Thursday 12 January 2012

A light week and "What training is that?"

After yet another morning of rain, and yet another session on the trainer, I am reflecting on my growing fondness for the trainer! The thing I like about it is that it provides an objective measure of your output on a given day. So progress (if there is any) can be seen when doing the same session after a period of training. I think my attitude is also framed by a lighter volume week overall.

Thinking about that, an explanation of my training program might interest some. My coach Josh's view is that strength and power are the most significant things to train at this stage of preparation (now 8 months to the event) for someone my age. Although I am a bit over that phrase about age already, I suspect I might be hearing it a bit more yet! So each week for this 8 week strength phase of the training program, I do three different types of strength training on the bike.

Firstly, the least stressful are the short neuromuscular intervals (referred to as NM intervals elsewhere in this blog). These are 30" intervals with 2'30" recovery and I do 6 of them at this stage once each week prior to a long group ride. I start at walking pace on 53/14 and accelerate as fast as I can (staying seated) clicking up through the two remaining cogs as soon as I have more than about 40 rpm of cadence. I usually finish on about 50 km/h and with a bit of lactic acid developed. I try to do these on the road on the way to a group ride.

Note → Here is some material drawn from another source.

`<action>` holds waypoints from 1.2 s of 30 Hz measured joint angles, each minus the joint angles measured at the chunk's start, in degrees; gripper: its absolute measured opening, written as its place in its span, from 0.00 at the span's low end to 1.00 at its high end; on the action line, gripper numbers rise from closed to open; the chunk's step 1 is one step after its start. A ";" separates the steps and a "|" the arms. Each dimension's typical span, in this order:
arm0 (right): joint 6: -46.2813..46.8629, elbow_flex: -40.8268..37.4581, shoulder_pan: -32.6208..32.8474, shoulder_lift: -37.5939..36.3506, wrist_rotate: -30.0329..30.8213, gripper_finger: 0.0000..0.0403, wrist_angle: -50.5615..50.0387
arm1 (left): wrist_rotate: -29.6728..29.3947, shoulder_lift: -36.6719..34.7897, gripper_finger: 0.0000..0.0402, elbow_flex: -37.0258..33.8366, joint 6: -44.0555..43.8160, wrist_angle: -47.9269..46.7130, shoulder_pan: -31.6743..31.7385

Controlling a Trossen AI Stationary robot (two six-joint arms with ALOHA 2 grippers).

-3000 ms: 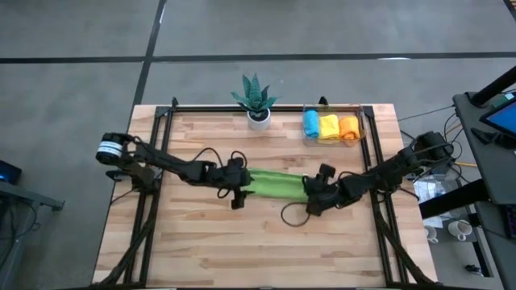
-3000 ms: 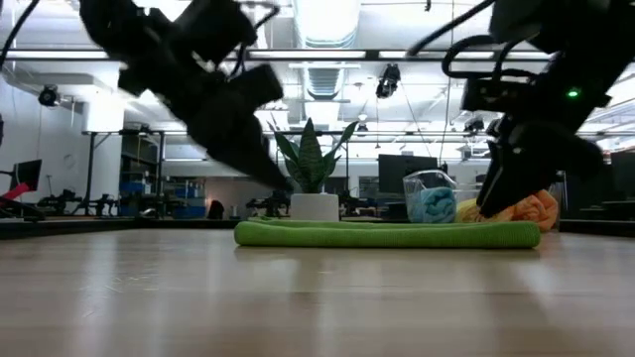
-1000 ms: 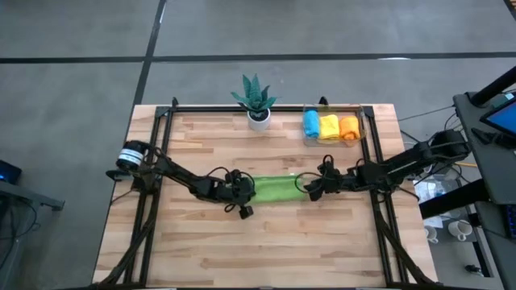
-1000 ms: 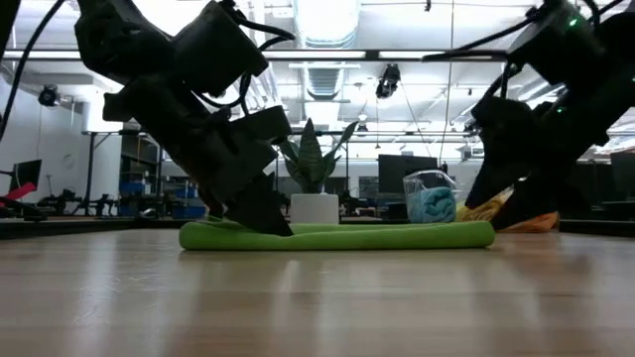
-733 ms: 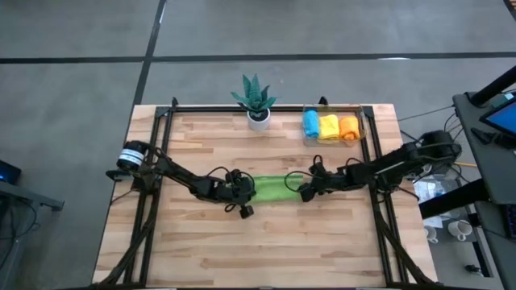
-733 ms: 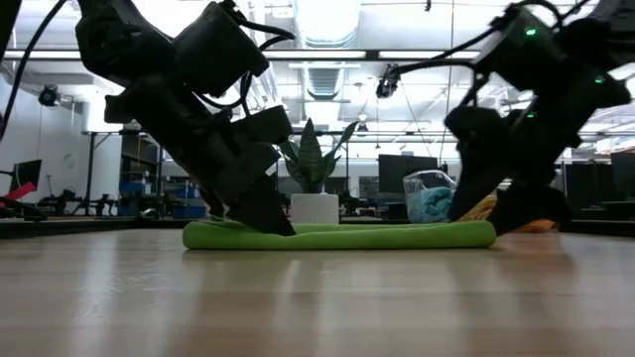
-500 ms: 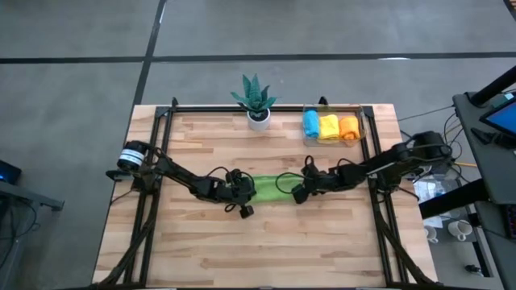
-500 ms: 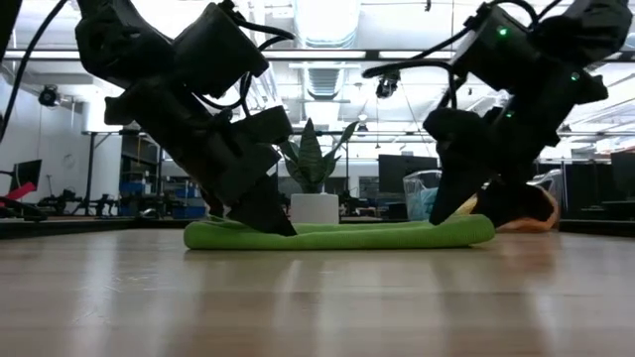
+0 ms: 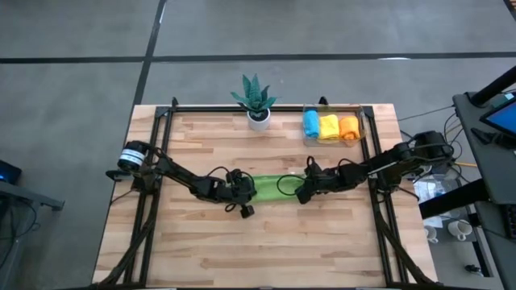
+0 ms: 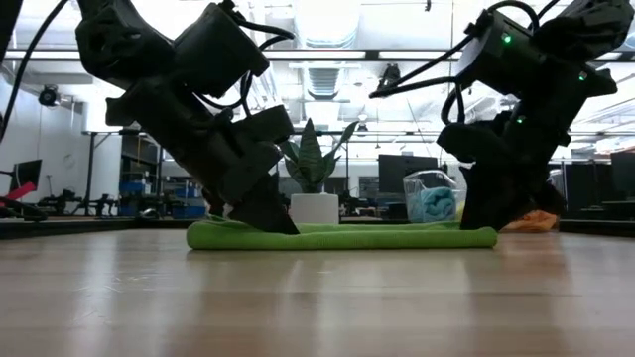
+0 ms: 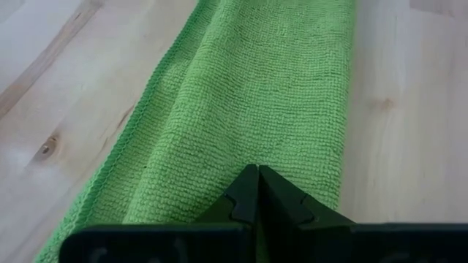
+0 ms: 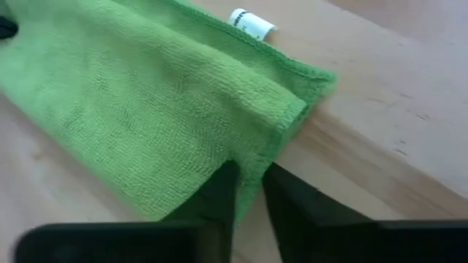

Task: Roll microfiber towels into tight, uniform cylinder then place into a basket
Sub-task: Roll the green microfiber cloth

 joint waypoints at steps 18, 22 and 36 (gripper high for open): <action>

Second are the short strength/endurance intervals (referred to as short SE intervals). These have just gone from 6 X 1' duration with 5' recovery to 4 X 2' and 5' recovery this week. The cadence for these has gradually dropped from 60-65 rpm initially to 50-55 rpm now. The number of intervals will now gradually increase over the next 4 weeks. I do these once each week and then go out to either a solid 50 km solo ride or a group ride with some speed. Where possible these are done on the trainer as you need an uphill of consistent grade and down at the beach, where I am now, there aren't many that are suitable. On the trainer 5 weeks ago I was doing 1' reps of these on 53/15 on the hardest setting on the trainer. Yesterday I did the 2' reps on 53/13 - measurable progress, I think.

The third strength sessions are long strength/endurance intervals (long SE intervals). These too have just increased from 6 X 4' duration with 5' recovery to 5 X 5' and 5' recovery this week. The cadence for these is the same as the short SE intervals. The number of long SE intervals will also gradually increase over the next 4 weeks. These are done on the trainer and I began doing the 4' reps on 53/17 and today did the 5' reps on 53/15. Again, good progress.

I am also looking forward to getting back to Ballarat and riding with my usual groups over the usual hills. This will give a gauge of progress against known other athletes. However, in the interim, I will keep chipping away at the intervals, the long endurance ride each Saturday and race the Sunday, Hendry's group ride to Josh's instructions. It's very pleasant to not be so tired for a change but looking at the program for the next two weeks, I have a feeling it will not last!